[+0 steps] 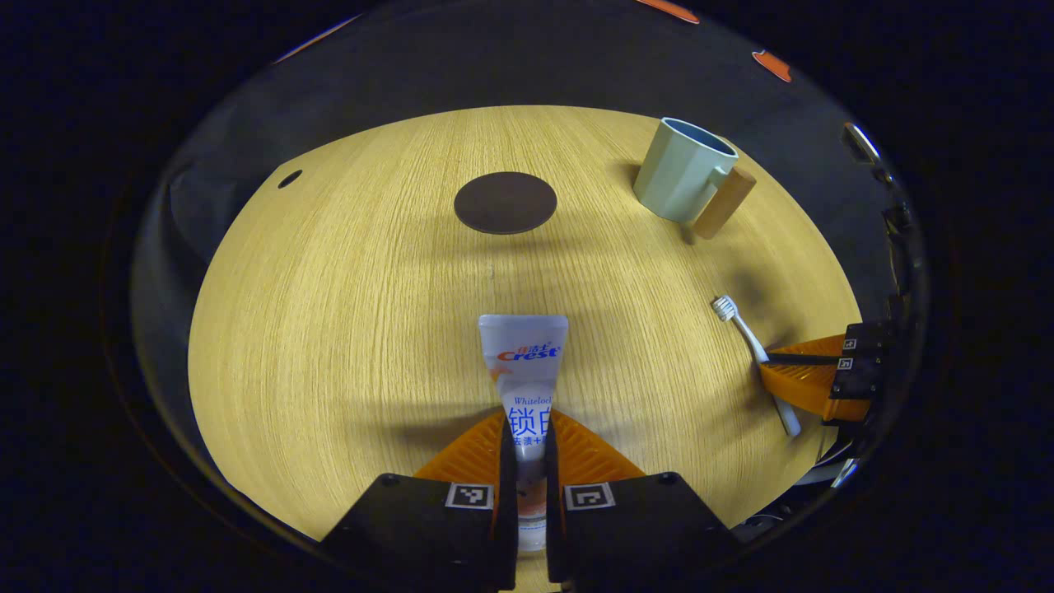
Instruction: Put the toothbrush and toothpaste on the desktop into the cup, then pick up the cup and place it on the coaster on the desktop.
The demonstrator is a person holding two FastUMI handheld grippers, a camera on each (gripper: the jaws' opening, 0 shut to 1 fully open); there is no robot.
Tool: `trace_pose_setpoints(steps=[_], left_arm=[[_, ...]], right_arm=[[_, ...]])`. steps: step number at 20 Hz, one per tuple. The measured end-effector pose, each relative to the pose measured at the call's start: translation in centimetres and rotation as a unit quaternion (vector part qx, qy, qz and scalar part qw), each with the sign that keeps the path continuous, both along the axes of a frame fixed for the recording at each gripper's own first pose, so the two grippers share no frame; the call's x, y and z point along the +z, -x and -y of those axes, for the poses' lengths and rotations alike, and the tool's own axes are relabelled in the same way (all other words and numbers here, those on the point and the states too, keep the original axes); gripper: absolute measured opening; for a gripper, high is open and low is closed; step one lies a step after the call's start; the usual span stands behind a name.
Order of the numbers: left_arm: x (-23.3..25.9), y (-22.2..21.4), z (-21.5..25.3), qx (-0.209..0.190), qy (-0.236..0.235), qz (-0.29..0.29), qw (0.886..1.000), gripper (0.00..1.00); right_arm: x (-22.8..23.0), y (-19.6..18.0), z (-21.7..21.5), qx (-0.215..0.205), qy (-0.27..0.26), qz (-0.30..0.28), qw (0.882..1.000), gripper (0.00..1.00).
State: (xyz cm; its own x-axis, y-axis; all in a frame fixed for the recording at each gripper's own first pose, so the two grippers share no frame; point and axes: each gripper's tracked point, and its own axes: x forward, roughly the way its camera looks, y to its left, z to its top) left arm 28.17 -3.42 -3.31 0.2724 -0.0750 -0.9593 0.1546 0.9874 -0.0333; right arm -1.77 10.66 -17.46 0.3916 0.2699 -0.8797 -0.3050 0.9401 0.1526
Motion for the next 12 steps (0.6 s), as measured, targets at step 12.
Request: trace_pose_setpoints(steps=[12], left_arm=[[33.0,1.3,5.4,-0.013,0.012,0.091,0.996,0.12]], right_arm=[[3.6,-1.6,0.3,-0.003,-0.034,0.121,0.992,0.04]])
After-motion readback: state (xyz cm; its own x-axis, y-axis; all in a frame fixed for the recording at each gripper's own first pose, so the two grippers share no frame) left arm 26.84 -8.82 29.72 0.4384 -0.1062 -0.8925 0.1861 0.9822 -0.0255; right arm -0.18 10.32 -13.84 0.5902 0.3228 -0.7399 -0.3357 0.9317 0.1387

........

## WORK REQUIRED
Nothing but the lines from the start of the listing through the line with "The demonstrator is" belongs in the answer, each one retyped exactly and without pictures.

## RESULT OF THE TASK
[+0 steps] 
Instruction: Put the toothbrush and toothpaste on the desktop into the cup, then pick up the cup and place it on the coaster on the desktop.
The demonstrator is a person holding two FastUMI handheld grippers, a camera on each (gripper: the jaws' opening, 0 shut to 1 fully open); there is no robot.

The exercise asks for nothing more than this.